- 著者
-
綱田 錬
- 出版者
- 北海道大学
- 巻号頁・発行日
- 2021-03-25
我が国において家庭用や産業用に使用されているモータは約1 億台あると言われており,それらの電力消費量は,全体の約55%を占めている。したがって,モータのエネルギー効率を向上させることができれば,高い省エネルギー効果を見込めるため,高効率特性を有するモータが強く求められている。また,上記のモータの電力消費の中でも産業用途のモータが占める割合が高く,より高効率化が重要であることが考えられる。その一方で,システムの小型化も重要であり,モータを組み込むシステムによっては,システムの小型化のために扁平な形状を有するモータが望まれる場合もある。これまでの技術の進歩によって,近年は高効率のみならず,扁平な形状を有するといった付加価値の高いモータが求められるようになっている。そこで,本研究では,産業用途のモータにおいて,扁平形状かつ高効率を有するモータの実現を目的としている。また,モータ本体の小型化も実現するため,ターゲットとする運転領域は小型化に有効である高速回転領域としている。

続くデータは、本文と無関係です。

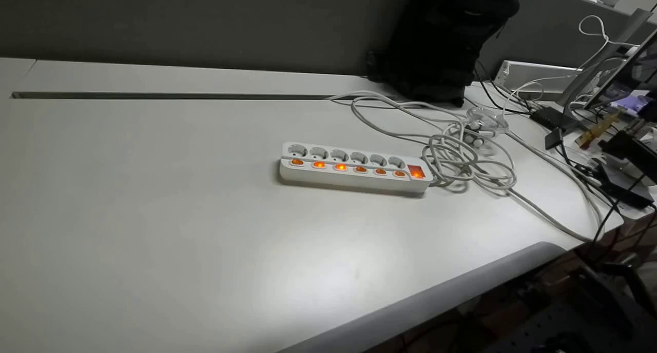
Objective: Turn off the third switch from the left
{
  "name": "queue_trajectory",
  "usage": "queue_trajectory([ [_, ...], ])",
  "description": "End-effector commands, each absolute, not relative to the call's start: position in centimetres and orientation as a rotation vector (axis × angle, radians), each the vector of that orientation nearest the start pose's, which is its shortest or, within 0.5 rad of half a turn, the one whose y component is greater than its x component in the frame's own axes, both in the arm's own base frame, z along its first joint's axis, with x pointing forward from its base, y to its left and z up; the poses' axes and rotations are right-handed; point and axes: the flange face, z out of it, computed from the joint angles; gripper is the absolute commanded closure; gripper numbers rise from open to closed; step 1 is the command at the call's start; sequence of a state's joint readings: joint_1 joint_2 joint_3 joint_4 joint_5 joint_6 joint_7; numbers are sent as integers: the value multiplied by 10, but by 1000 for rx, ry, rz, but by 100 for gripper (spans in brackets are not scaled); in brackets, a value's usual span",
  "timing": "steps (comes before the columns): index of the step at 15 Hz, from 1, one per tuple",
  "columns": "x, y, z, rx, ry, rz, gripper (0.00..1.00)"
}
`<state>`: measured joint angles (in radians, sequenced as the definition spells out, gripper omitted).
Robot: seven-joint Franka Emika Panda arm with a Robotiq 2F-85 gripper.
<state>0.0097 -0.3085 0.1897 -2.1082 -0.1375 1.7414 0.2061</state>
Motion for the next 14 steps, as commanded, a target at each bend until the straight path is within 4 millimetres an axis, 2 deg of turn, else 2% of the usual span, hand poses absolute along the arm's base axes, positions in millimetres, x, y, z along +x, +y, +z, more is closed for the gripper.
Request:
queue_trajectory([
  [1, 450, 86, 540, -3342, -17, 43, 0],
  [4, 460, 82, 530, -3378, 32, 23, 0],
  [7, 483, 76, 507, -3413, 41, -100, 0],
  [11, 518, 70, 465, -3409, 164, -305, 0],
  [14, 536, 68, 421, -3382, 240, -299, 0],
])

現状,一般的に使用されているモータの多くはエアギャップが径方向に存在するラジアルギャップモータと呼ばれる構造である。しかし,ラジアルギャップモータは本研究でターゲットとしている扁平形状においては,構造上,高いトルク及び効率を実現することが難しい。そこで本研究では,扁平形状において高いトルクを実現しやすいアキシャルギャップモータの採用を検討している。アキシャルギャップモータは回転軸方向にエアギャップが存在し,扁平形状でも高いトルクを実現できる。これまでに我が国を含め世界中の研究・開発機関によって検討されてきた従来のアキシャルギャップモータは一般的にネオジム焼結磁石を採用している。ネオジム焼結磁石は残留磁束密度が高いため,トルク密度を高くすることに有効である。しかし一方で,電気伝導率が高いため,ターゲットの高速回転領域では磁石内で渦電流損が大きくなり,効率が非常に悪いモータとなっていた。また,従来構造は回転子の磁気抵抗を小さくするために,回転子コアとして磁性材を用いていたが,高速回転領域ではそこで発生する渦電流損も効率低下の一因となっていた。
そこで本研究では,まずコアレス回転子を採用することによって,より回転子構造を簡単にしつつ,回転子コアでの渦電流損の抑制を検討した。加えて,電気伝導率の低いネオジムボンド磁石を採用することで,アキシャルギャップモータにおいて高速領域において高効率化することを検討した。本研究においては,提案モータの有効性を3 次元の電磁場解析及び試作機による実験の双方で明らかにしている。
また,提案モータの今後の更なる高効率化のために,固定子コアに用いる圧粉磁心(SMC)の適
切な開発方針に関しても検討を行った。